Remember that the employee has the right to be accompanied by a work colleague or Trade Union Official (who may be either a full-time official employed by a union or a lay union official who has been reasonably certified in writing by his/her union as having experience of, or as having received training in, acting as a worker’s companion) at any formal disciplinary meeting.
Formal disciplinary procedure
When taking formal disciplinary action, the employer should comply with the Statutory Procedures by ensuring that the following steps are taken at all stages of the formal disciplinary process.
Step 1: Statement of grounds for action and invitation to meeting:
The employer must provide to the employee a written statement of the alleged misconduct which has led to the consideration of formal disciplinary action or dismissal. The employer should invite the employee to a hearing to discuss the issue.
Step 2: Hearing:
Prior to the hearing the employer should supply any information relevant to the allegation allowing the employee sufficient time to consider the detail and prepare their defense. After the meeting the employer should inform the employee of the decision and offer the right to appeal.
Step 3: Appeal:
If the employee wishes to appeal he or she will inform the employer within five working days. The employer will invite the employee to a further hearing to discuss the appeal. The final decision will be communicated to the employee.
If the alleged breach falls within the minor misconduct category the employer should follow the formal procedure outlined above and the following action will be taken if the employer is satisfied that an offence has occurred:
The employee should be given a verbal warning. It will be recorded and retained on file for a period of 6 months.
If the same or similar offence is repeated within 6 months the employee should be given a first written warning. It will be recorded and retained on file for a period of 12 months.
If the same or similar offence is repeated within 12 months the employee should be given a final written warning. This will contain a clear notice that a repeat of the offence within 12 months will result in dismissal.
If an employee has been issued with a final written warning then this normally means that any further misconduct within the duration of the warning may result in dismissal.

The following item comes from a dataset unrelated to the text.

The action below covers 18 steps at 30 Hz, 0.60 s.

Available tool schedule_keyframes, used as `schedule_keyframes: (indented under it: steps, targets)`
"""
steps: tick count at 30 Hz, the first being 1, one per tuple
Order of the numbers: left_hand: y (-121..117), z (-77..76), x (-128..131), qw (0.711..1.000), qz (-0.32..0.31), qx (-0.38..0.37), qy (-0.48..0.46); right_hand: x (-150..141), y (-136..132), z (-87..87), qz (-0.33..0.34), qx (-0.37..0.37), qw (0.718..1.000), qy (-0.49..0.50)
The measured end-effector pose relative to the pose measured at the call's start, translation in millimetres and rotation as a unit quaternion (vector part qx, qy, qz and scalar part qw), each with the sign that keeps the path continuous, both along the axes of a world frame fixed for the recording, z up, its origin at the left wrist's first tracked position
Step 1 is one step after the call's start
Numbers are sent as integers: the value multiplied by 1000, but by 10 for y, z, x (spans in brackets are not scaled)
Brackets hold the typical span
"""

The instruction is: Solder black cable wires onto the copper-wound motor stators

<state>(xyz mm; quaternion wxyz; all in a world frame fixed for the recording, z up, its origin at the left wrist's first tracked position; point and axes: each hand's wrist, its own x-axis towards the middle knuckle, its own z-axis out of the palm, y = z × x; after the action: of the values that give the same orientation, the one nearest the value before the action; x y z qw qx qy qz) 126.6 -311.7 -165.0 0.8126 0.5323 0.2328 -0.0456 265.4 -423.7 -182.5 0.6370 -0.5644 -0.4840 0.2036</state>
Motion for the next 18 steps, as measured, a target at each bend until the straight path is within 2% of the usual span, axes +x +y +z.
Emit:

If the alleged breach falls within the major misconduct category the employer will follow the formal procedure as outlined above. If the employer is satisfied that an offence has occurred the employee will receive a final written warning which will contain clear notice that a repeat of the offence within 12 months may result in dismissal.
If the alleged breach falls within the gross misconduct category the employer will follow the formal procedure as outlined above. If the employer is satisfied that an offence has occurred the employee will be dismissed summarily: ie without notice and without wages in lieu of notice.